**Directions for this task:** An exact copy of the lines from the one containing "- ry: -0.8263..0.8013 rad" through the end of the material is all that is wanted; transcribe only those.

**Material provided:**
- - - -

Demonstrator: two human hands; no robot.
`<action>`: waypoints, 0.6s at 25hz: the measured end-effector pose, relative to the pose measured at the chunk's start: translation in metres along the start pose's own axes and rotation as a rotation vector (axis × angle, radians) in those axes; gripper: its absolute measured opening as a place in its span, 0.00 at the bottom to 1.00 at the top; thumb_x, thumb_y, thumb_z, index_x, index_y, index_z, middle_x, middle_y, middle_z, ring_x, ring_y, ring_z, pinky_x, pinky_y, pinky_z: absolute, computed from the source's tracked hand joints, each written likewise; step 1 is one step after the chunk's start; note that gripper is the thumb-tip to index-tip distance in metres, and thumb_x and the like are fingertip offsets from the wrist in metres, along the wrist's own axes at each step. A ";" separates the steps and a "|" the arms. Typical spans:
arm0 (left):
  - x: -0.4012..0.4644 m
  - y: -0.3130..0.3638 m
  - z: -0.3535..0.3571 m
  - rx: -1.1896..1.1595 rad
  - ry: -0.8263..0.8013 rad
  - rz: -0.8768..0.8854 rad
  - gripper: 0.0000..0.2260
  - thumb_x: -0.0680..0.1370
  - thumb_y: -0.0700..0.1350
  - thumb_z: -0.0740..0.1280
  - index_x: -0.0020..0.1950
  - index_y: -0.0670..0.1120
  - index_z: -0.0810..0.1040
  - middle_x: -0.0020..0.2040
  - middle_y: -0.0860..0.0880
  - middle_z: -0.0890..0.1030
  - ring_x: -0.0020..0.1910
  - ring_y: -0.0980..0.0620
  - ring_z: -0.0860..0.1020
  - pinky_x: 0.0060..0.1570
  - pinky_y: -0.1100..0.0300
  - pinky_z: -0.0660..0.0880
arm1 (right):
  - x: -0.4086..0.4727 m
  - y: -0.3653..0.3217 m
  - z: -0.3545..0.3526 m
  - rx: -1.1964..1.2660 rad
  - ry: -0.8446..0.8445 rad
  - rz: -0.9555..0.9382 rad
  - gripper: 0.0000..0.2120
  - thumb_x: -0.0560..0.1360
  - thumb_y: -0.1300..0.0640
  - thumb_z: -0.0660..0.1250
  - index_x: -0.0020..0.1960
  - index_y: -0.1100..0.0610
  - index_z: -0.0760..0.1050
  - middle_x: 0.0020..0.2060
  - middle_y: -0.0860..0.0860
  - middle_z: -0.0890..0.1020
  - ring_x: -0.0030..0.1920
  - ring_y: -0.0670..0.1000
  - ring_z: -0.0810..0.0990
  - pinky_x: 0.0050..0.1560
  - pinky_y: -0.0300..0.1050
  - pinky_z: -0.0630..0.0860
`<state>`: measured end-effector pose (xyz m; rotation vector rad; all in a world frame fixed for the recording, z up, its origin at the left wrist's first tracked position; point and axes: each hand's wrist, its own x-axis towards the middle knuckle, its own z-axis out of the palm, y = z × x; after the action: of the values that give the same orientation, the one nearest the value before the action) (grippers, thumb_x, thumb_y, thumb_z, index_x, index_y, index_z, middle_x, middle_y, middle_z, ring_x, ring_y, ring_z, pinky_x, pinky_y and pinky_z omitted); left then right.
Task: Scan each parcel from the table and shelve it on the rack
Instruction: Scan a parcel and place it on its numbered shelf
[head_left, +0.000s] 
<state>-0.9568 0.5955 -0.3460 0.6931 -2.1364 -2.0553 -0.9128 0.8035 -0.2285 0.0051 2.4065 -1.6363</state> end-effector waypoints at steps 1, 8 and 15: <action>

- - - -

**Answer:**
  - ry: -0.8263..0.8013 rad
  - rz: -0.8768..0.8854 rad
  - gripper: 0.0000..0.2260
  - thumb_x: -0.0680..0.1370
  - thumb_y: -0.0700..0.1350
  - thumb_z: -0.0740..0.1280
  - index_x: -0.0020..0.1950
  - index_y: -0.0670..0.1120
  - index_z: -0.0810..0.1040
  - middle_x: -0.0020..0.2040
  - middle_y: -0.0860..0.0880
  - middle_z: -0.0890..0.1030
  - ring_x: -0.0020..0.1910
  - ring_y: -0.0980..0.0620
  - ring_z: -0.0860..0.1020
  - pinky_x: 0.0060..0.1570
  - pinky_y: -0.1100..0.0300
  - pinky_z: -0.0660..0.0880
arm1 (right):
  - x: -0.4086..0.4727 m
  - y: -0.3653..0.3217 m
  - z: -0.3545..0.3526 m
  - rx: -1.1964..1.2660 rad
  - ry: -0.8446..0.8445 rad
  - rz: -0.9555..0.9382 rad
  - gripper: 0.0000..0.2120
  - thumb_x: -0.0560..0.1360
  - thumb_y: -0.1300..0.0640
  - thumb_z: -0.0660..0.1250
  - index_x: -0.0020..0.1960
  - index_y: -0.1100..0.0610
  - index_z: -0.0760..0.1050
  - middle_x: 0.0020..0.2060
  - middle_y: -0.0860..0.0860
  - middle_z: -0.0890..0.1020
  - ring_x: -0.0030..0.1920
  - ring_y: -0.0670..0.1000
  - ring_z: -0.0810..0.0990
  - pinky_x: 0.0050..0.1560
  - pinky_y: -0.0300..0.1050
  - pinky_z: -0.0630..0.0860
`<state>`: measured end-effector pose (xyz m; rotation vector rad; all in a world frame fixed for the recording, z up, its origin at the left wrist's first tracked position; point and axes: each hand's wrist, its own x-axis towards the middle knuckle, its own z-axis out of the palm, y = z × x; after the action: of the values that give the same orientation, the one nearest the value before the action) (grippers, thumb_x, thumb_y, thumb_z, index_x, index_y, index_z, middle_x, middle_y, middle_z, ring_x, ring_y, ring_z, pinky_x, pinky_y and pinky_z omitted); left then right.
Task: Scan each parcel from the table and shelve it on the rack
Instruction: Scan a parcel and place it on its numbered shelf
[head_left, +0.000s] 
<state>-0.9568 0.5955 -0.3460 0.6931 -2.1364 -2.0553 -0.9128 0.8035 -0.2285 0.0051 2.4065 -1.6363</state> end-effector waypoints at steps 1, 8 and 15: <action>

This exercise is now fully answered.